Hace un par de semanas, Xavi Ayén publicó en La Vanguardia un breve reportaje sobre los criterios de compra de libros por parte de las bibliotecas públicas. “¿Qué libros compran las bibliotecas?”, se titulaba. El asunto despertó mi interés, y pienso que vale la pena darle alguna vuelta, aun sin disponer de toda la información deseable.

El reportaje de Ayén se centraba en la ejemplar red de bibliotecas públicas de Cataluña. En 2021, la Generalitat –siempre según los datos que aporta Ayén– destinó casi seis millones de euros a la compra de libros. De libros en catalán, conviene precisar, dado que al parecer no contempla adquisiciones en otros idiomas, como no sea el occitano. Las compras de libros en castellano se hacen a cuenta de otras aportaciones: las de las diputaciones y ayuntamientos. Puesto que el presupuesto de la Generalitat supone más del cincuenta por ciento del total de las compras, la lista de títulos adquiridos para las bibliotecas catalanas se halla muy escorada hacia la producción editorial en esta lengua. Según Ayén, “no existe una gran transparencia sobre las listas de compras, que deciden sobre todo cargos técnicos de los diferentes servicios de bibliotecas, que deben tener en cuenta la coherencia del catálogo, el interés general y el mayoritario”. Así y todo, cabe observar, entre los títulos adquiridos, un neto predominio de los superventas.

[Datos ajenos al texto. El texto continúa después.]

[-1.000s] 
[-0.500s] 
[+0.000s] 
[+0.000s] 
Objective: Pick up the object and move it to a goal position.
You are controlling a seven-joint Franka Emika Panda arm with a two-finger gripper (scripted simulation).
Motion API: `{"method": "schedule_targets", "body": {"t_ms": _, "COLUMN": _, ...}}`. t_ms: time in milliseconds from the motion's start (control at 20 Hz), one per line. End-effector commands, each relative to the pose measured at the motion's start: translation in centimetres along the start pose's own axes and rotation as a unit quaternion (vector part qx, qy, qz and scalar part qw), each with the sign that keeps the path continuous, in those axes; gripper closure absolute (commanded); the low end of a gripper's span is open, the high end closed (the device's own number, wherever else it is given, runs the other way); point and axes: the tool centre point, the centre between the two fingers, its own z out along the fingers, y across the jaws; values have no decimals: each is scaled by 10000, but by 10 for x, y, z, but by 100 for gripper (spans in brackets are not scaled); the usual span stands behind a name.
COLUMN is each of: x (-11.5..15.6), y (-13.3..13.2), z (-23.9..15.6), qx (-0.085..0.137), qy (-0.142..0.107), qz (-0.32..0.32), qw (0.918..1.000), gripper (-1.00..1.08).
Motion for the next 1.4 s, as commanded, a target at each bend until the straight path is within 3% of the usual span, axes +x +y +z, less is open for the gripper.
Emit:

¿Tiene sentido priorizar en las bibliotecas públicas la literatura mainstream, la más convencional y popular, a efectos de atraer al público y satisfacer sus más apremiantes demandas?

Para hacerse una idea: entre los libros de ficción en castellano que, de un tiempo a esta parte, han comprado en mayor número las bibliotecas catalanas se cuentan, en destacado lugar, títulos como Rey blanco de Juan Gómez-Jurado, De ninguna parte de Julia Navarro y La Bestia de Carmen Mola. Todavía es mayor el número de ejemplares adquiridos de títulos como Canto jo i la muntanya balla de Irene Solà, La dona de la seva vida, de Xavier Bosch y Tàndem de Maria Barbal.

Como dice un bibliotecario consultado por Ayén, “parece que Cataluña sea una única biblioteca porque encuentras los mismos títulos en todos los sitios, habría que otorgar mayor autonomía de gestión, se está yendo muy por el carril, no se arriesga nada, pronto podrá hacer las compras un algoritmo”. Otro profesional del ramo, por su parte, sostiene que “es muy arriesgado decidir no comprar los superventas, como por ejemplo los premios Planeta, porque son los que te garantizan un tránsito de gente en tu centro”.

El asunto se resiste a los apriorismos y a las simplificaciones, y desde luego excede el marco catalán. ¿Tiene sentido priorizar en las bibliotecas públicas la literatura mainstream, la más convencional y popular, a efectos de atraer al público y satisfacer sus más apremiantes demandas? ¿O, sin descartarla en absoluto, y para contrapesar la influencia aplastante de la publicidad y del mercado, convendría privilegiar una literatura menos pasajera y sujeta a las modas?

La disyuntiva no sólo afecta a la cuestión particular de los libros que adquieren o dejan de adquirir las bibliotecas públicas. Al margen de los filos a que da lugar la cuestión particular de la lengua, lo que aquí se plantea es el sempiterno problema a que da lugar la promoción de la cultura por parte de las instancias públicas: el tabú de lo que suele llamarse, generalmente con suspicacia, “dirigismo cultural”. ¿Tiene sentido ejercerlo? ¿Conforme a qué criterios? ¿Y qué es lo que queda cuando no hay dirigismo?

Puede que el mejor modo de enfocarlo sea desde la perspectiva que trazaba Rafael Sánchez Ferlosio cuando distinguía entre “interés del público” e “interés público”, dos baremos que raramente coinciden, pese a lo cual los responsables de toda institución cultural de carácter público están impelidos a encontrar un difícil, acaso imposible equilibrio entre ambos.